* _WHAT IS NEEDED_
Print every entry word for word, but omit the pictures.

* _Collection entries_
*** Begin section ***
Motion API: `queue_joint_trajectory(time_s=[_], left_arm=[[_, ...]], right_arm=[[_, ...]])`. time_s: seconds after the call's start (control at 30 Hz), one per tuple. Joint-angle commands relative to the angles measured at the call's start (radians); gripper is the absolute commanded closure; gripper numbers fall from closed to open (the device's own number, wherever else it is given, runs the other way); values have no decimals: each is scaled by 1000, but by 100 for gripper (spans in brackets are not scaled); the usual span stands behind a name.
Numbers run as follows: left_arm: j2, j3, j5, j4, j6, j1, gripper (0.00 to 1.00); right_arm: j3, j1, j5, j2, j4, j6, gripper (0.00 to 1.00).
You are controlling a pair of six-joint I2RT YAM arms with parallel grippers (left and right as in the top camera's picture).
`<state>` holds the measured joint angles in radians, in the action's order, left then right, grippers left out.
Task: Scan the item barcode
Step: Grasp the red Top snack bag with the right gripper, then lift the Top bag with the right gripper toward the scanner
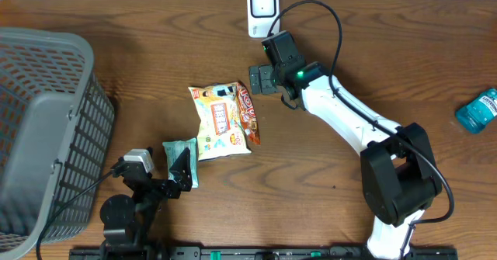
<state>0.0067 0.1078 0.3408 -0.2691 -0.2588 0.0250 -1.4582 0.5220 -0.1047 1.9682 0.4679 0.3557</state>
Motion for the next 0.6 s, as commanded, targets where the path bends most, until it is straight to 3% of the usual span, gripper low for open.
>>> queue_joint_trajectory(time_s=[0.0,0.07,0.23,0.57], left_arm=[[-3,-11,2,-23,2,-2,2],[-3,-11,2,-23,2,-2,2],[-3,-11,2,-23,2,-2,2],[-3,-11,2,-23,2,-2,2]], right_arm=[[1,14,10,0,14,27,1],[1,21,6,0,34,13,1],[1,49,-74,36,106,14,12],[1,149,-82,55,134,14,11]])
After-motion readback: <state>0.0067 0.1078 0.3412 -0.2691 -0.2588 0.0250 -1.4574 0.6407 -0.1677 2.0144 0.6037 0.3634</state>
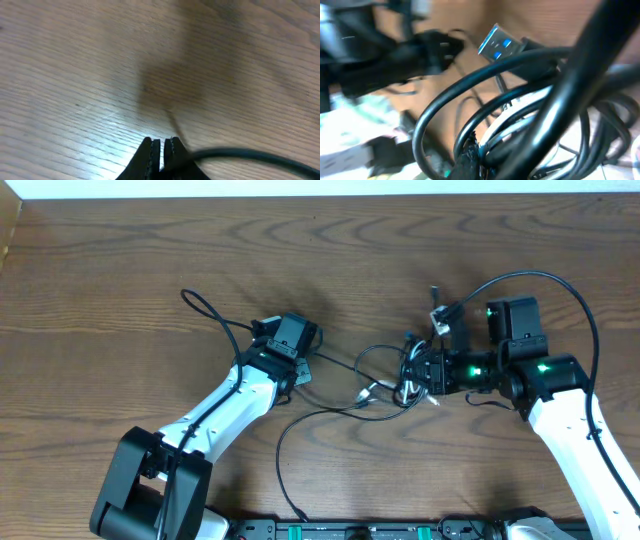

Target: Untangle cables

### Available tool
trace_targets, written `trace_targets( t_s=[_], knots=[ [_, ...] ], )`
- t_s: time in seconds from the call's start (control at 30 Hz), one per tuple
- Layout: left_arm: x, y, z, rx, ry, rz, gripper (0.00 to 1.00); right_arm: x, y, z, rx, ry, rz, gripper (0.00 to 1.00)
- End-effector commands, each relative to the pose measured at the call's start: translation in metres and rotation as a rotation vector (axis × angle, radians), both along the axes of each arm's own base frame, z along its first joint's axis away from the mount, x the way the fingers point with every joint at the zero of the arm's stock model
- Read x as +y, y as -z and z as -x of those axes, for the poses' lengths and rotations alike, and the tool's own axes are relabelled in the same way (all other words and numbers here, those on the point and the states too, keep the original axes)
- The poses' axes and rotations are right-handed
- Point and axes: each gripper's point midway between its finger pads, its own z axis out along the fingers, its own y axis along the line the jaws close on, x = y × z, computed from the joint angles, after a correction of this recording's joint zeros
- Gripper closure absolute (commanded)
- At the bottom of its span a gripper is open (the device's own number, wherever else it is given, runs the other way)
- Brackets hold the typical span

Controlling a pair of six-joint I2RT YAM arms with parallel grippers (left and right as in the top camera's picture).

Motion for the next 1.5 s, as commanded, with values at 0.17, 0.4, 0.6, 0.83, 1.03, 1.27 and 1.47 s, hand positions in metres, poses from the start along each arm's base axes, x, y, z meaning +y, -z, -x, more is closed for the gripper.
trace_targets(
  t_s=[0.17,0.4,0.6,0.83,1.03,1.27,1.47],
  knots=[
    [0.028,-0.001,-0.001,-0.016,-0.062,-0.117,0.87,0.007,0.034,0.006,-0.014,-0.062,0.181,0.99],
    [0.050,0.003,0.009,0.044,-0.107,-0.160,0.29,0.010,0.051,0.010,0.021,-0.110,0.206,0.99],
    [-0.058,0.001,0.029,0.191,0.246,0.408,0.07,0.022,0.077,-0.010,0.005,-0.102,0.263,0.99],
    [-0.096,-0.019,0.041,0.185,0.485,0.593,0.07,0.012,0.113,-0.025,0.090,-0.006,0.345,0.99],
    [-0.103,-0.021,0.040,0.166,0.509,0.599,0.07,0.019,0.138,-0.042,0.142,0.075,0.322,0.99],
    [-0.112,-0.027,0.042,0.172,0.514,0.653,0.07,0.021,0.173,-0.043,0.219,0.087,0.332,0.99],
    [-0.130,-0.032,0.046,0.144,0.579,0.670,0.11,0.018,0.177,-0.046,0.223,0.097,0.331,0.99]
  ],
)
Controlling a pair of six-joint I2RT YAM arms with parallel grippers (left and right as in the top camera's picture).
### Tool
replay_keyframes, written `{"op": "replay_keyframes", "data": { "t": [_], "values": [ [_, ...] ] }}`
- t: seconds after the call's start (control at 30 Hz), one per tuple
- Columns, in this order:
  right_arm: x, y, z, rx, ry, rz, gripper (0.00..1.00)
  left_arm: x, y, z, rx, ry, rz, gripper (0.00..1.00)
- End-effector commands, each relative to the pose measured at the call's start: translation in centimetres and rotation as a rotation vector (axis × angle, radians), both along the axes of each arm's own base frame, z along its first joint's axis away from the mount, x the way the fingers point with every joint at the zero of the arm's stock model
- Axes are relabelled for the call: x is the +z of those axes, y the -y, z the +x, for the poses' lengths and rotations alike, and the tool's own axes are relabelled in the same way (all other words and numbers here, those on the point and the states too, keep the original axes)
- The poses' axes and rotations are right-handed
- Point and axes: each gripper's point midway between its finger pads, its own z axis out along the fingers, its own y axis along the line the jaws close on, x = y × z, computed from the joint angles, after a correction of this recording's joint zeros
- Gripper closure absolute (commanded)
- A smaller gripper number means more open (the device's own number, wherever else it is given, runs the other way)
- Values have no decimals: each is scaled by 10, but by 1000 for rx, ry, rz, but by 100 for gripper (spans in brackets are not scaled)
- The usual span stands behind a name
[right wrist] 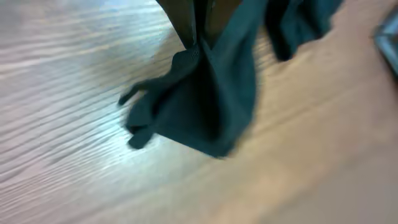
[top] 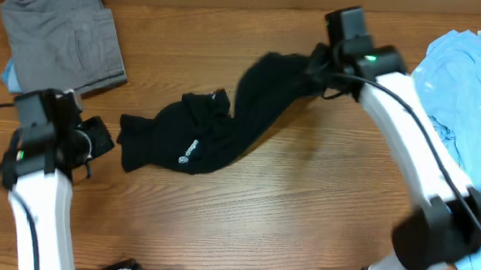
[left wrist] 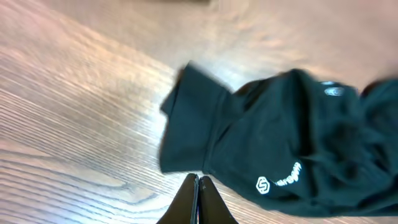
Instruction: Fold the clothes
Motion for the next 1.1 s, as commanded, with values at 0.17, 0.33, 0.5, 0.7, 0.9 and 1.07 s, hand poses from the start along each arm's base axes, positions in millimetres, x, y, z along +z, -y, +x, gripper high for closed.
{"op": "replay_keyframes", "data": {
  "t": [0.17, 0.33, 0.5, 0.7, 0.9, 1.07],
  "values": [
    [52, 26, -28, -80, 76, -36, 96, 32, 12, -18, -10, 88, 12, 73],
    [44, 41, -39, -156, 30, -84, 96, -13, 35, -2, -160, -58, -129, 35],
    [40, 53, -44, -207, 2, -101, 96, -70, 51, 6, -213, -258, -213, 35],
    [38, 66, -47, -237, -20, -108, 96, -137, 57, 9, -199, -475, -197, 45],
    [35, 71, -49, -245, -32, -117, 96, -162, 35, 20, -100, -500, -114, 41],
    [35, 70, -49, -245, -34, -117, 96, -179, 33, 24, -98, -519, -114, 39]
  ]
}}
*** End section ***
* _EXERCISE RESULT_
Motion API: `queue_joint_trajectory(time_s=[_], left_arm=[[_, ...]], right_arm=[[_, ...]])`. time_s: seconds after the call's start (control at 30 Hz), one per tuple. Joint-angle commands relative to the angles measured at the call's start (radians); gripper is the absolute commanded closure; gripper numbers fall from closed to open (the device's own number, wherever else it is given, runs the other way); values have no decimals: each is scaled by 1000, but by 100 for gripper (spans in brackets are not scaled); the usual span stands behind a name.
Numbers run as follows: left_arm: j2, j3, j5, j4, j6, j1, gripper (0.00 to 1.00); right_arm: j3, j1, j5, j2, j4, j6, gripper (0.00 to 1.00).
You are controlling a pair of six-joint I2RT YAM arms with parallel grippers (left and right as in the top camera's picture).
`<state>` holds the measured joint angles in radians, in the action's order, left then right, grippers left out.
Task: Scan the item barcode
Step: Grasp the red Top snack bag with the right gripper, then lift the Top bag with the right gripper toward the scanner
<state>0.0067 0.1078 0.3408 -0.2691 -0.2588 0.0250 -1.4582 0.5220 -0.1047 1.9682 0.4679 0.3557</state>
Motion for the next 0.6 s, as commanded, targets where the path bends most, until it is straight to 3% of the usual span, gripper low for open.
>>> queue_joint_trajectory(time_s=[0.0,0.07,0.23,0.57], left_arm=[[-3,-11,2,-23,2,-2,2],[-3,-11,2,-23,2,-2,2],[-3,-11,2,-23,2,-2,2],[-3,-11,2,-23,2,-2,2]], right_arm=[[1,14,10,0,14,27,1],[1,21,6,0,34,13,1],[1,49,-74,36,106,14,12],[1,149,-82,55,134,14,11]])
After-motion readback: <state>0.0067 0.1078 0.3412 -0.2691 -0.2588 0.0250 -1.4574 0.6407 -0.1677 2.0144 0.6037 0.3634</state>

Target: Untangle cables

### Available tool
trace_targets, written `trace_targets( t_s=[_], knots=[ [_, ...] ], )`
- t_s: time in seconds from the call's start (control at 30 Hz), one per tuple
- Layout: left_arm: x, y, z, rx, ry, rz, gripper (0.00 to 1.00); right_arm: x, y, z, rx, ry, rz, gripper (0.00 to 1.00)
- End-effector commands, each relative to the pose measured at the call's start: translation in metres and rotation as a rotation vector (axis × angle, radians), both along the axes of each arm's own base frame, z along its first joint's axis away from the mount, x the way the fingers point with every joint at the zero of the arm's stock model
- Read x as +y, y as -z and z as -x of those axes, for the poses' lengths and rotations alike, and the tool's own axes are relabelled in the same way (all other words and numbers here, those on the point and the states too, keep the original axes)
- The poses' axes and rotations are right-handed
- Point and axes: each gripper's point midway between its finger pads, its own z axis out along the fingers, its own y axis along the line the jaws close on, x = y × z, computed from the joint angles, after a correction of this recording's joint zeros
- Gripper closure absolute (commanded)
- At the bottom of its span a gripper is open (the device's own number, wherever else it is given, runs the other way)
- Brackets hold the typical span

Controlling a pair of six-joint I2RT YAM arms with parallel grippers (left and right as in the top camera's picture).

Motion for the next 1.5 s, as commanded, with values at 0.17, 0.4, 0.6, 0.83, 1.03, 1.27 and 1.47 s, hand positions in metres, poses from the start along each arm's base axes, x, y, z meaning +y, -z, -x, more is closed for the gripper.
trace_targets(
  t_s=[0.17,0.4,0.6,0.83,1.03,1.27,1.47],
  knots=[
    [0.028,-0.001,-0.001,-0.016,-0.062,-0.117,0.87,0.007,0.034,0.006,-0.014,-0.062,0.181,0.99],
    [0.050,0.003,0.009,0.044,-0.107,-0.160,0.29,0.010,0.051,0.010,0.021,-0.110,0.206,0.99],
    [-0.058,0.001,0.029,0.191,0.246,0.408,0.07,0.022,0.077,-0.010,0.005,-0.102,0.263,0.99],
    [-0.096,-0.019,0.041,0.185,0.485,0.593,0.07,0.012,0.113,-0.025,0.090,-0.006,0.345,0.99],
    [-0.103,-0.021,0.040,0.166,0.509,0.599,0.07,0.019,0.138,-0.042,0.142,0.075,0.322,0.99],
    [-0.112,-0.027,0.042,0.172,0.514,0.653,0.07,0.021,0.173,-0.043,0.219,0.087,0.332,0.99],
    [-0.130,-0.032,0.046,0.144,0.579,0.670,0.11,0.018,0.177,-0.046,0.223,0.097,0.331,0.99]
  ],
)
Controlling a pair of six-joint I2RT YAM arms with parallel grippers (left and right as in the top camera's picture).
### Tool
replay_keyframes, written `{"op": "replay_keyframes", "data": { "t": [_], "values": [ [_, ...] ] }}`
- t: seconds after the call's start (control at 30 Hz), one per tuple
- Columns, in this order:
  right_arm: x, y, z, rx, ry, rz, gripper (0.00..1.00)
  left_arm: x, y, z, rx, ry, rz, gripper (0.00..1.00)
- End-effector commands, each relative to the pose measured at the call's start: translation in centimetres and rotation as a rotation vector (axis × angle, radians), both along the axes of each arm's own base frame, z along its first joint's axis away from the mount, x the way the fingers point with every joint at the zero of the arm's stock model
- Axes are relabelled for the call: x is the +z of those axes, y the -y, z the +x, for the poses' lengths and rotations alike, and the tool's own axes are relabelled in the same way (all other words and numbers here, those on the point and the states too, keep the original axes)
- The poses' axes and rotations are right-handed
- Point and axes: each gripper's point midway between its finger pads, its own z axis out along the fingers, its own y axis along the line the jaws close on, x = y × z, computed from the joint angles, after a correction of this recording's joint zeros
- Gripper closure absolute (commanded)
- A smaller gripper number means more open (the device's own number, wherever else it is given, runs the other way)
- Values have no decimals: each is scaled by 10, but by 1000 for rx, ry, rz, but by 100 for gripper (spans in brackets are not scaled)
- The usual span stands behind a name
[right wrist] 
[top] 
[left wrist] 
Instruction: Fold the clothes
Motion for the next 1.1 s, as commanded, with values at 0.17, 0.33, 0.5, 0.7, 0.9 and 1.07 s, hand poses from the start along each arm's base axes, positions in millimetres, x, y, z along +z, -y, +x, gripper high for closed.
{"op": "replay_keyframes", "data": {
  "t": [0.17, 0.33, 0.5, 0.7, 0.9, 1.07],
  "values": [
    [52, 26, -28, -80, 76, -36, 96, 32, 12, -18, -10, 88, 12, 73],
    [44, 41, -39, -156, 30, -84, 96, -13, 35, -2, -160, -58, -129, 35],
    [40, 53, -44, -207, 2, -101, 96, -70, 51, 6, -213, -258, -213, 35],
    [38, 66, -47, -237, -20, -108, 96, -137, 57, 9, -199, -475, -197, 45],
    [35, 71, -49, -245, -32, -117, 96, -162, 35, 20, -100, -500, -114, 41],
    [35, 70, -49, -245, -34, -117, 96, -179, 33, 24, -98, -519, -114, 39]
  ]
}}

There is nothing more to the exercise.